Los primeros ertzainas que han comparecido como testigos en el juicio por el 'caso De Miguel' han defendido este lunes el procedimiento empleado en los registros de las empresas y de las viviendas de los principales investigados en este proceso, unas intervenciones policiales que han sido cuestionadas por la defensa por posibles extralimitaciones y errores en la labor de la Ertzaintza.

La Audiencia Provincial de Álava ha reanudado este lunes el juicio del 'caso De Migel', en el que se juzga a 26 personas, entre ellas el ex 'número dos' del PNV de Álava, Alfredo de Miguel, y otros exdirigentes 'jeltzales', por una supuesta trama de corrupción vinculada a la adjudicación de contratos públicos.

En la sesión han comparecido los primeros testigos propuestos por la Fiscalía y por las defensas de los acusados, que se enfrentan a penas de entre cuatro y 54 años de cárcel. Los testigos que han comparecido en el juicio son cinco ertzainas que intervinieron en las detenciones y registros efectuados el 17 de marzo de 2010, fecha en la que se arrestó a De Miguel y a otros siete investigados por su implicación en esta presunta red corrupta.

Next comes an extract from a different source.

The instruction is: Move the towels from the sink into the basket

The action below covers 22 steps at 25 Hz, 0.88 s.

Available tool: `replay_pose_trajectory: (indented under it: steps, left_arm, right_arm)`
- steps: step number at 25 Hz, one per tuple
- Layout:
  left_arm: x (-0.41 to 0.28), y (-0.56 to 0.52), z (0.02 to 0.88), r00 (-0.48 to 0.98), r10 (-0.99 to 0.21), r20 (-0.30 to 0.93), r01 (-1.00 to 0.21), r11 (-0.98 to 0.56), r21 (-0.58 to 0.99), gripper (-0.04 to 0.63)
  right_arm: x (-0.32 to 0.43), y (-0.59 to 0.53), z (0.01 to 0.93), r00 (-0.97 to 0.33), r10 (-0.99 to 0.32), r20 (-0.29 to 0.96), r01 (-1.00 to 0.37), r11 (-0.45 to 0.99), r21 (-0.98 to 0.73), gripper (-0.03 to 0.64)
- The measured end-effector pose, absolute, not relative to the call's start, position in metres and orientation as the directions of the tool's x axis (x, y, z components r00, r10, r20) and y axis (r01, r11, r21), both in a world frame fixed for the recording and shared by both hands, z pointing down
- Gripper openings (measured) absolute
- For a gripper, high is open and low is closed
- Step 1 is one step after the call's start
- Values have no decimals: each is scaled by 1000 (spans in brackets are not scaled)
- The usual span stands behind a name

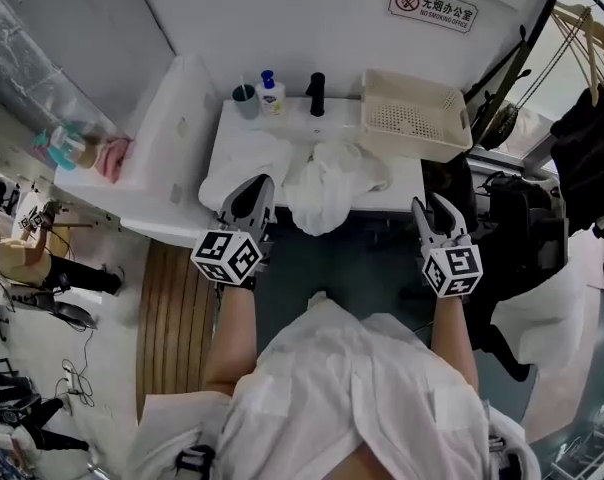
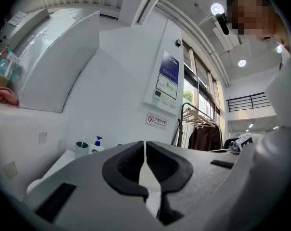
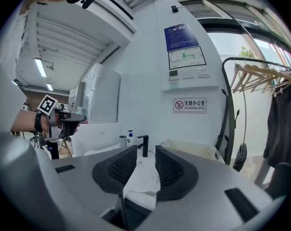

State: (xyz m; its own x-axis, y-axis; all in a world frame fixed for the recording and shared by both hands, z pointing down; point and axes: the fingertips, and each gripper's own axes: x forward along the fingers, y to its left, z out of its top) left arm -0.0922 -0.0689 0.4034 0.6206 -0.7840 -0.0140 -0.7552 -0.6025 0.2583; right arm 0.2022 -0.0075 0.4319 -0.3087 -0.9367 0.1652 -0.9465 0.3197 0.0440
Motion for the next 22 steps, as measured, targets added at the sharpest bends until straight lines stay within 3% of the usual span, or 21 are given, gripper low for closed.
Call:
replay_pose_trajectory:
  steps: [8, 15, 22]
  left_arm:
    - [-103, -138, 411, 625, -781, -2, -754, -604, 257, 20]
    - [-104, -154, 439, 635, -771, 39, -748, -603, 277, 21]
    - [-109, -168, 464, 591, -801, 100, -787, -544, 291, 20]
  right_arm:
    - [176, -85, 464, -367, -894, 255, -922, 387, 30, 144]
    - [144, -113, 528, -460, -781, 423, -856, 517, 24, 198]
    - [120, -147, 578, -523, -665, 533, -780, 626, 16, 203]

Estos ertzainas, con números de identificación 15.008, 4.178, 3.701, D33L2 y 13.212, intervinieron en los registros de la sede oficial de Kataia, una de las empresas empleadas para las operaciones de la trama, y de los domicilios particulares de Alfredo de Miguel, presunto cabecilla de la red, y del también exdirigente del PNV Aitor Telleria.

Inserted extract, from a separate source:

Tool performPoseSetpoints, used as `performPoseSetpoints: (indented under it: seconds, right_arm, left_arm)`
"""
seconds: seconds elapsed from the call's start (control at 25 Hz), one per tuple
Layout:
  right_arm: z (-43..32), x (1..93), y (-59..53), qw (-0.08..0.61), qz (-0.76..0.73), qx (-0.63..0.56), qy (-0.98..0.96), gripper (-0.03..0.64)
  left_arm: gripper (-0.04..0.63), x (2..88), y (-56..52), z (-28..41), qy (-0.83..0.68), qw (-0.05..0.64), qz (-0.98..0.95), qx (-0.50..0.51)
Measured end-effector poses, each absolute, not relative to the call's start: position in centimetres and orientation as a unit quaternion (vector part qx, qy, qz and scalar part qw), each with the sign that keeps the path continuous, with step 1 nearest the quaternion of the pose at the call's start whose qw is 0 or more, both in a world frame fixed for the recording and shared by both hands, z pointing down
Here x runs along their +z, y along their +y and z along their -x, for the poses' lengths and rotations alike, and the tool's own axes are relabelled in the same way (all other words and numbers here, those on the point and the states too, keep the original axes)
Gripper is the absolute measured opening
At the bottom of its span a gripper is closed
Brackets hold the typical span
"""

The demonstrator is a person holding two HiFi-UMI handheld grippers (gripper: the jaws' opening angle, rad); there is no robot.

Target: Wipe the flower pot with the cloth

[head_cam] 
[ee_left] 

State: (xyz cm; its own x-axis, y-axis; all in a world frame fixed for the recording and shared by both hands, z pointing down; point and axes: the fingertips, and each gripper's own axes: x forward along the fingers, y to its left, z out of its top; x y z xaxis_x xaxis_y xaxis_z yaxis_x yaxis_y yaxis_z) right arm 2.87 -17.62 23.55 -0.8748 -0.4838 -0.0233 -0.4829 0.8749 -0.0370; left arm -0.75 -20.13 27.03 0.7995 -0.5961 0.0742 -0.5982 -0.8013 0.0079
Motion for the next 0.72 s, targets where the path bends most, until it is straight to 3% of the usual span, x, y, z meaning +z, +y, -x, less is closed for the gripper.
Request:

Las defensas de Telleria y De Miguel han cuestionado la forma en la que se efectuaron los registros y la incautación del material informático hallado en ellos, tratando de plantear dudas sobre la posible extralimitación de la Ertaintza a la hora de ocupar algunos ordenadores y discos duros, así como sobre una eventual ruptura e la cadena de custodia de estas pruebas.